A single-centered observational study of HCWs designed to assess the temporal dynamics of anti-SARS-CoV-2 antibodies following immunization with BNT162b2 was conducted. Eligible participants were ≥18 years of age and worked at a large healthcare system. Participants were vaccinated with the Pfizer-BioNTech COVID-19 vaccine at week 0 (baseline) and week 3. Participant sera were collected at the following intervals: day of vaccination (baseline), week 2, week 4, 3 months, and 6 months. Samples were stored at -80 C until analysis.

Serological assessment

Anti-SARS-CoV-2 antibodies were assessed using the Maverick SARS-CoV-2 multiantigen panel (Genalyte, Inc., San Diego, CA, USA), according to the manufacturer’s directions.

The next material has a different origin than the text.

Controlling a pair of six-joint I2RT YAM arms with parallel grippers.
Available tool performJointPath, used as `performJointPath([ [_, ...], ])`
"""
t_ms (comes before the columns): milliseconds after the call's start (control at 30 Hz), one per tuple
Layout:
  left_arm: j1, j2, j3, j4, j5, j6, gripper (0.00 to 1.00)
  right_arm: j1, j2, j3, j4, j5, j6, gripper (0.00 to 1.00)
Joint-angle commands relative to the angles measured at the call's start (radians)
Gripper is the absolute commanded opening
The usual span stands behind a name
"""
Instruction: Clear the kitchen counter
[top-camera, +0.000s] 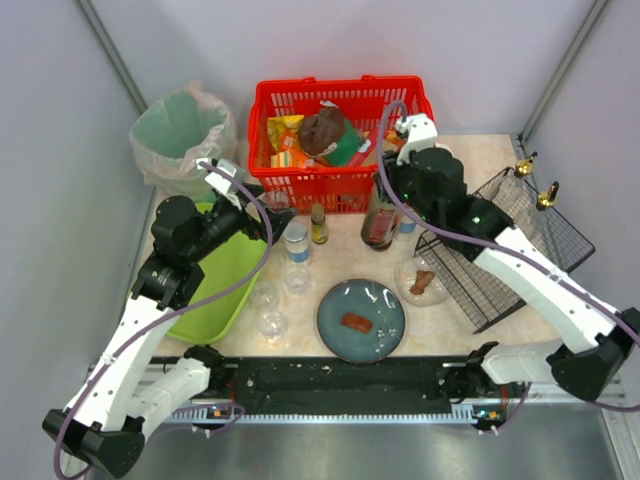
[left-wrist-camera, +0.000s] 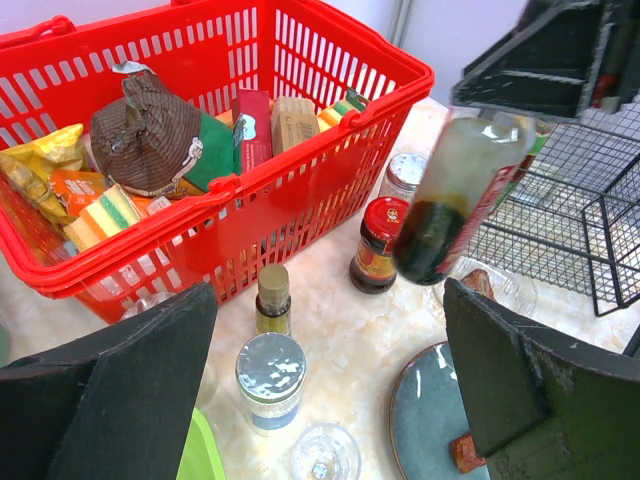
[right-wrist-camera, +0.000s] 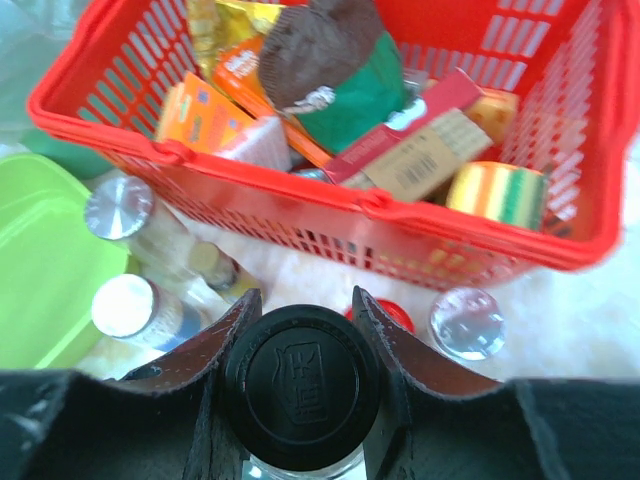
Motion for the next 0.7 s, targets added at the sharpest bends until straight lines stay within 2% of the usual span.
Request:
performJointPath([
  [0, -0.002, -0.014, 0.004, 0.020, -0.003, 0.003, 0.98, 0.003, -0.135, 0.083, -0.095, 0.148, 0.016, 0.00],
  [200, -0.004, -0.011, 0.004, 0.022, -0.003, 0.000, 0.98, -0.011, -0.231, 0.112, -0.206, 0.302, -0.027, 0.00],
  [467, -0.004, -0.008, 0.007, 0.017, -0.006, 0.000, 0.98, -0.055, -0.308, 0.155, -0.249, 0.478, -0.091, 0.00],
  [567, -0.002, -0.002, 0.008, 0.017, -0.003, -0.001, 0.98, -0.104, -0.304, 0.173, -0.264, 0.540, -0.108, 0.00],
  [667, -0.004, 0.005, 0.012, 0.016, 0.000, -0.003, 0.99, -0.169, -0.281, 0.196, -0.264, 0.528, -0.111, 0.00],
])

This panel detects antibodies to five SARS-CoV-2 antigens: nucleocapsid, Spike S1 RBD, Spike S1S2, Spike S1, and Spike S2 based on photonic ring resonance. Briefly, 10 uL of each sample was added to the sample well plate array to assess baseline resonance. Subsequently, the samples were challenged over the respective antigens to assess specific IgM and IgG antibodies. Response measurements were reported in Genalyte response units (GRU). A proprietary machine learning algorithm was applied to generate a positive or negative call for response against the respective SARS-CoV-2 epitopes.

Statistical analysis

The Friedman’s test was used to evaluate change in total antibodies, IgM, and IgG responses across all time points. Effect size was calculated via Kendall’s W coefficient. Pairwise comparisons between continuous variables were performed using the Wilcoxon rank sum test, followed by Bonferroni correction to address multiple testing. Statistical significance was set at p-value <0.05. All statistical analyses were performed with the statistical computing software R (https://www.r-project.org/).

Ethics statement

This study was approved by the Scripps Health institutional review board, and all subjects provided written informed consent.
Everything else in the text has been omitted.